Your instructions: From the line containing "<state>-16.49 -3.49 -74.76" down to the line containing "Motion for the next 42" in the records below, reproduce every line exactly, ends included, and omit all others.

===============

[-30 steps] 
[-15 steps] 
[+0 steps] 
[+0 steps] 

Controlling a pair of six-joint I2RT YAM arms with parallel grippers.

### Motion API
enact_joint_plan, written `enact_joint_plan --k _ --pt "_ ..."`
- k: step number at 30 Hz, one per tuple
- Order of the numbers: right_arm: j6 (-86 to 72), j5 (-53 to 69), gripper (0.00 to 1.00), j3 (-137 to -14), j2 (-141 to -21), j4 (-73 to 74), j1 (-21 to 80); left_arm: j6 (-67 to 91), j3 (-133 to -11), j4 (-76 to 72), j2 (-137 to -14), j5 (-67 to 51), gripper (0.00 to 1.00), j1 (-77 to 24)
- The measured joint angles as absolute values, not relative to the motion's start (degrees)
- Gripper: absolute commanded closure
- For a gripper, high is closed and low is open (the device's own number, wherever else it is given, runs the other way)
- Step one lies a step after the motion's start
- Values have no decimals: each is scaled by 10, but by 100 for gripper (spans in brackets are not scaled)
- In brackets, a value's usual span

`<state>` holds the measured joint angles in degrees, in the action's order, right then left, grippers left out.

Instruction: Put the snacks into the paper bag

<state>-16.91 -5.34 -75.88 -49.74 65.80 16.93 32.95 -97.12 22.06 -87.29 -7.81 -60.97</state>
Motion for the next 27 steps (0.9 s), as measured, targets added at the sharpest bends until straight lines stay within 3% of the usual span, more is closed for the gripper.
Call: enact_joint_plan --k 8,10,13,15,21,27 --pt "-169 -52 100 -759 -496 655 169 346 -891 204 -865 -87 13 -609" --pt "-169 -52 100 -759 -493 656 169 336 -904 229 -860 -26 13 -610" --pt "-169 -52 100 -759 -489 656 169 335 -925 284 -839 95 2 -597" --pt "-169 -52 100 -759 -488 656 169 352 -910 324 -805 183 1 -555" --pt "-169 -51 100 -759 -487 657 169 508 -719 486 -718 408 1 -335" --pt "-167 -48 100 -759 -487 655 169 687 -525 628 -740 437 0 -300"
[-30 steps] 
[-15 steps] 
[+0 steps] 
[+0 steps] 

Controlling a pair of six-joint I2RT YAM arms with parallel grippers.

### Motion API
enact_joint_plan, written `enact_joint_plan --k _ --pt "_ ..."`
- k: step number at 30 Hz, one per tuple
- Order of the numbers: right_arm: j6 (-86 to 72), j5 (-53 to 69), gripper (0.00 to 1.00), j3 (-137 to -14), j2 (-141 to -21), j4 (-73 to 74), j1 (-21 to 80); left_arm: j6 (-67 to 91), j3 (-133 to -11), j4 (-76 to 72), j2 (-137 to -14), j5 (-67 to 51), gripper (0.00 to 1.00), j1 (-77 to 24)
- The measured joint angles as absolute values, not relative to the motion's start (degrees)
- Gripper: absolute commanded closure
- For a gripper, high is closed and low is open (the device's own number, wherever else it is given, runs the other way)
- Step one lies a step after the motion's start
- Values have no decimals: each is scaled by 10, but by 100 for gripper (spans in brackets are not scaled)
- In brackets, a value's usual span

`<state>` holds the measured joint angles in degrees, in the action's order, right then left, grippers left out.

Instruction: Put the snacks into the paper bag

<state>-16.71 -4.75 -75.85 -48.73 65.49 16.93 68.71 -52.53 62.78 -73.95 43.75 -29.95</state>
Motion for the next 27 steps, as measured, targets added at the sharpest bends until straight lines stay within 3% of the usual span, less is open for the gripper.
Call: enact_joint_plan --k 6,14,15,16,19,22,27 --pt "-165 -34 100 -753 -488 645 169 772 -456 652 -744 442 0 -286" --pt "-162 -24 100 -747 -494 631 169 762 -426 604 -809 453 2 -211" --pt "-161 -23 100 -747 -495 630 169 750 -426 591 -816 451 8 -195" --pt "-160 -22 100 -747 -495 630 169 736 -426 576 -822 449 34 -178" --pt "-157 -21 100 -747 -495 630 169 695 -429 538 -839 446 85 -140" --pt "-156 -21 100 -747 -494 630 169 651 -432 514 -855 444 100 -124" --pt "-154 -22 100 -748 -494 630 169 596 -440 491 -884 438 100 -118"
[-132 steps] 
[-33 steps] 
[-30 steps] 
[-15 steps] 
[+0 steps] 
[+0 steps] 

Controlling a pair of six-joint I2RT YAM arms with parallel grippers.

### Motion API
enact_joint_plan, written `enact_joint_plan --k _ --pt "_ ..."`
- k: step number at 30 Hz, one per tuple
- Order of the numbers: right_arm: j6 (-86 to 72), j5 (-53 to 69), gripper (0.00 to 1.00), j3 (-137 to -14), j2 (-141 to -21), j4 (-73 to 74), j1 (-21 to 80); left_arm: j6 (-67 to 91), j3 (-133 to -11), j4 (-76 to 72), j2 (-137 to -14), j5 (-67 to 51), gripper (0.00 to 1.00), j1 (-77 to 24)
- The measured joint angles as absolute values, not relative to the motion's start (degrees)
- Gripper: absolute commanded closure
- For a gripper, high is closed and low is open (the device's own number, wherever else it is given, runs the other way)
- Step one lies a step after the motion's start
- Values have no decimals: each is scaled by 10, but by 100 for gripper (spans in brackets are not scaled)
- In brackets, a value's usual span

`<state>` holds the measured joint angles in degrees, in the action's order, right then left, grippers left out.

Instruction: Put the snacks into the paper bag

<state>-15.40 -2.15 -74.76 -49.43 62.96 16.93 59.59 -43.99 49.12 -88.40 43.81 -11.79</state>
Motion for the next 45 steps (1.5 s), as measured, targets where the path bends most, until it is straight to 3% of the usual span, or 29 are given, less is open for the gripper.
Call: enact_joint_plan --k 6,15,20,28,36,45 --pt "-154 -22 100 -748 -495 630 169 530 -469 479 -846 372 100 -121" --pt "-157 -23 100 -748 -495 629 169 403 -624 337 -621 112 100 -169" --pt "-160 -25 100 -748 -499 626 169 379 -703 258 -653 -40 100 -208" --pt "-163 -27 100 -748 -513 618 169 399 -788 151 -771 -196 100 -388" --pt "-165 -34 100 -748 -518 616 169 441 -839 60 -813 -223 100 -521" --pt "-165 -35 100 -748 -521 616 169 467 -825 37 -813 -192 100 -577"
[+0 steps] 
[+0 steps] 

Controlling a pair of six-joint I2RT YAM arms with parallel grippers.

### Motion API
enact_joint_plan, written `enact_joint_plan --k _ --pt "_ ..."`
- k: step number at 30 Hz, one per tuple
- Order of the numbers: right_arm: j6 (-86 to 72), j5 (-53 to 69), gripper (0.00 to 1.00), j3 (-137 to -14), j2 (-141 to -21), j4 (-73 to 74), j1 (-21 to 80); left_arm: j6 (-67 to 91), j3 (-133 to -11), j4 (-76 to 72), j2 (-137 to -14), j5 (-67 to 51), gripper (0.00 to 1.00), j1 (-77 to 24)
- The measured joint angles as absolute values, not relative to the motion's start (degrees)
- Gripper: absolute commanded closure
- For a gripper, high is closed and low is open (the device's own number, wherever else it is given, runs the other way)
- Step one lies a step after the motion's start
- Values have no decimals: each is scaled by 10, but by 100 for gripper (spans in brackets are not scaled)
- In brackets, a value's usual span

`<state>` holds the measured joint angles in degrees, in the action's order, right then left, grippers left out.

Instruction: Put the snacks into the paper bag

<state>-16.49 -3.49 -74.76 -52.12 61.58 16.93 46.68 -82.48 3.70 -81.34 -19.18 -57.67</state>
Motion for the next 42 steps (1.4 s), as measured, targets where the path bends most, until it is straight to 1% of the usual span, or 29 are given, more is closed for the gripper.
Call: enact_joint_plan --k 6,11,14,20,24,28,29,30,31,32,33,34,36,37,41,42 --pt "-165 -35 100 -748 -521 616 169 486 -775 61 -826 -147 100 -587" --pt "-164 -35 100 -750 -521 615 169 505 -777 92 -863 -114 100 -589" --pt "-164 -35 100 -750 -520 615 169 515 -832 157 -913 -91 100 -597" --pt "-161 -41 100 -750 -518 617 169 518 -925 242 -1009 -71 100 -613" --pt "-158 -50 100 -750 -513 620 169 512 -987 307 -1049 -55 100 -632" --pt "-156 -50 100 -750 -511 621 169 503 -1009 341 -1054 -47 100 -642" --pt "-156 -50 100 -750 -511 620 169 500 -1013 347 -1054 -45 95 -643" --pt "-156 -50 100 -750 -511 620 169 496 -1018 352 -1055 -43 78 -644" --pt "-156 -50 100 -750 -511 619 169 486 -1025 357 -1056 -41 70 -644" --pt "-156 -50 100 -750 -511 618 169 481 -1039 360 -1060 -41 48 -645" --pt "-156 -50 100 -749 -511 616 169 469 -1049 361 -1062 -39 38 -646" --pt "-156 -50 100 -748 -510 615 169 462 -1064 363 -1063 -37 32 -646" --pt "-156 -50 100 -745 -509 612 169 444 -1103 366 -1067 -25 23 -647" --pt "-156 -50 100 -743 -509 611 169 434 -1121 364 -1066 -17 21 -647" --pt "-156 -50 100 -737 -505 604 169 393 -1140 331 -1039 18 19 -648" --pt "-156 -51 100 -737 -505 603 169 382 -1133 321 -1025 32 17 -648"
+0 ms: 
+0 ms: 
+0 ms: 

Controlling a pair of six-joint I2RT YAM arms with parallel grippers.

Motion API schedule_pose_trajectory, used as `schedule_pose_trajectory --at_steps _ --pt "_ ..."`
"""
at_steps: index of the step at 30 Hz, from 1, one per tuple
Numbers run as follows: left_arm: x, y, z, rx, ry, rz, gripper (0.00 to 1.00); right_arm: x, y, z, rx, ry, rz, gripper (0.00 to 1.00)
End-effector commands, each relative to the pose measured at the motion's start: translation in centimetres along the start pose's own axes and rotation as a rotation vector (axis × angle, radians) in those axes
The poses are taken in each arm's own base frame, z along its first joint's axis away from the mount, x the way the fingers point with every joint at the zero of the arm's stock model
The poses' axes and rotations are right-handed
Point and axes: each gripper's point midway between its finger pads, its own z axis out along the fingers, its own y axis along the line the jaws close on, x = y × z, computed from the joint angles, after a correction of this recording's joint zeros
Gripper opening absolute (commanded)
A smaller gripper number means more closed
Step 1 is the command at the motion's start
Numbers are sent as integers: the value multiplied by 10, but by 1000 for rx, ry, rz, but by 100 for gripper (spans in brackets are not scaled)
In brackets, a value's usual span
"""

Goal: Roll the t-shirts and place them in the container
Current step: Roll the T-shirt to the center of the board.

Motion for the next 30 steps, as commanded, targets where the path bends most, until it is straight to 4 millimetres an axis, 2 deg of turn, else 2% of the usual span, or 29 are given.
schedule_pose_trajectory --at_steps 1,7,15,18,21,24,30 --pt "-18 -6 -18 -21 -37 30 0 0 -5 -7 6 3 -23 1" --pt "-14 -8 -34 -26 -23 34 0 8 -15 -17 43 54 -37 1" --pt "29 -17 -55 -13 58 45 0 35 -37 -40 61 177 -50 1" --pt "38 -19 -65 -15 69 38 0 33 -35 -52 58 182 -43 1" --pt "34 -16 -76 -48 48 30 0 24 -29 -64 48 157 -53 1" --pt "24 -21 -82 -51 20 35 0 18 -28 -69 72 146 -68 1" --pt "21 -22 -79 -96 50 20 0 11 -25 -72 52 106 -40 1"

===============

Your solution:
<state>-16.49 -3.49 -74.76 -52.12 61.58 16.93 46.68 -82.48 3.70 -81.34 -19.18 -57.67</state>
Motion for the next 42 steps (1.4 s), as measured, targets where the path bends most, until it is straight to 1% of the usual span, or 29 are given, more is closed for the gripper.

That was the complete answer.